All in all, this was a fine meal, one that was better than anything else you could find in Montague, but not really equal to the food you would find at Hope and Olive or at several places in Northampton, Brattleboro or even Sunderland.  I would go back for two reasons:  one, the deck outside is perfect for a summer date; and two, for that salted caramel.  The prices are not unreasonable, but for the same money, I think you can do better.

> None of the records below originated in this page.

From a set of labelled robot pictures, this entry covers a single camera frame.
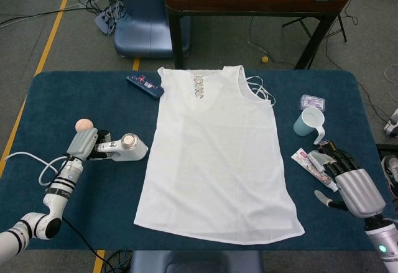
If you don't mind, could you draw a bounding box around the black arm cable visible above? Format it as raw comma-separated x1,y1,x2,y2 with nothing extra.
46,151,107,262

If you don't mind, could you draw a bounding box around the white sleeveless shirt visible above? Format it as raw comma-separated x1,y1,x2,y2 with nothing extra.
132,65,306,246

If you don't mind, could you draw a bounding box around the long black floor cable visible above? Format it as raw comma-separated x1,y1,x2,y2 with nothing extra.
0,4,98,27

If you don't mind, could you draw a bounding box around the black metal stand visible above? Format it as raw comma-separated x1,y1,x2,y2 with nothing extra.
282,14,348,43

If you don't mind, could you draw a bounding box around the brown mahjong table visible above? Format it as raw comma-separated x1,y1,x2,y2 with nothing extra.
163,0,354,70

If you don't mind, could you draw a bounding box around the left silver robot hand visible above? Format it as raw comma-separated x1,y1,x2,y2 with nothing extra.
65,127,112,162

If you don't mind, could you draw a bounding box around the blue white power strip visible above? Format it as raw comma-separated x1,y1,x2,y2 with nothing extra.
94,4,126,35

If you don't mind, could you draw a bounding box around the light blue cup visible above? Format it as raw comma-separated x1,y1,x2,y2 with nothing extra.
293,108,326,146

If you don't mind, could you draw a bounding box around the peach round ball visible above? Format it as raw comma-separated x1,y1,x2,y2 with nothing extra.
75,118,95,132

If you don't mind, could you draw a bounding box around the pink white toothpaste tube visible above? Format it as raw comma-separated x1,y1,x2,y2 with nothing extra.
290,149,341,193

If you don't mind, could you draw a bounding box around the thin white floor cable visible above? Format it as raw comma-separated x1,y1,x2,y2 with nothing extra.
247,39,269,55

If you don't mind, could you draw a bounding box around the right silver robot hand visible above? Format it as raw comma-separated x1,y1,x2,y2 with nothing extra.
307,149,388,219

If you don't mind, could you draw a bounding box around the white handheld device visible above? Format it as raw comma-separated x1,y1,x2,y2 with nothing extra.
93,132,149,163

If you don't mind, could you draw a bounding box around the blue table cloth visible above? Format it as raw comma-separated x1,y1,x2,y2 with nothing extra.
0,69,386,252

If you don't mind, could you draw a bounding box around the clear purple plastic box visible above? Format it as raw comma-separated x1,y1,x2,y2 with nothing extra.
298,94,328,113

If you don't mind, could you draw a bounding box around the grey sneaker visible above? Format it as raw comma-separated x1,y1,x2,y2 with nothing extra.
380,155,398,200

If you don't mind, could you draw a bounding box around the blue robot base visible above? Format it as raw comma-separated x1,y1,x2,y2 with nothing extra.
113,0,192,60

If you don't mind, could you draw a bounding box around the grey handheld device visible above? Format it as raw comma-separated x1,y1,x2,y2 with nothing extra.
382,108,398,138

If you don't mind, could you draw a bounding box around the dark blue patterned box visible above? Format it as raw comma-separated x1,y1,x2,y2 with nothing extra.
125,73,165,101

With my dinner I had a glass of the Berkshire Brewing Company River Ale, a mediocre, at best, beer that I will never have again.  I am a fan of BBC, with the Lost Sailor IPA, Drayman's Porter, and Steel Rail Pale Ale all personal favorites of mine, but this was just a poor beer.  Their website says it has a "slight" sweetness, but it's really more of a whack you over the head amount of sweet.  It is a high alcohol beer at 7%, and its saving grace is that it does not taste like it has that much booze; that said, I cannot in good conscience recommend this, as it is simply a more expensive, darker version of Bud Light Platinum.  Stay away, and try one of the other three I listed instead.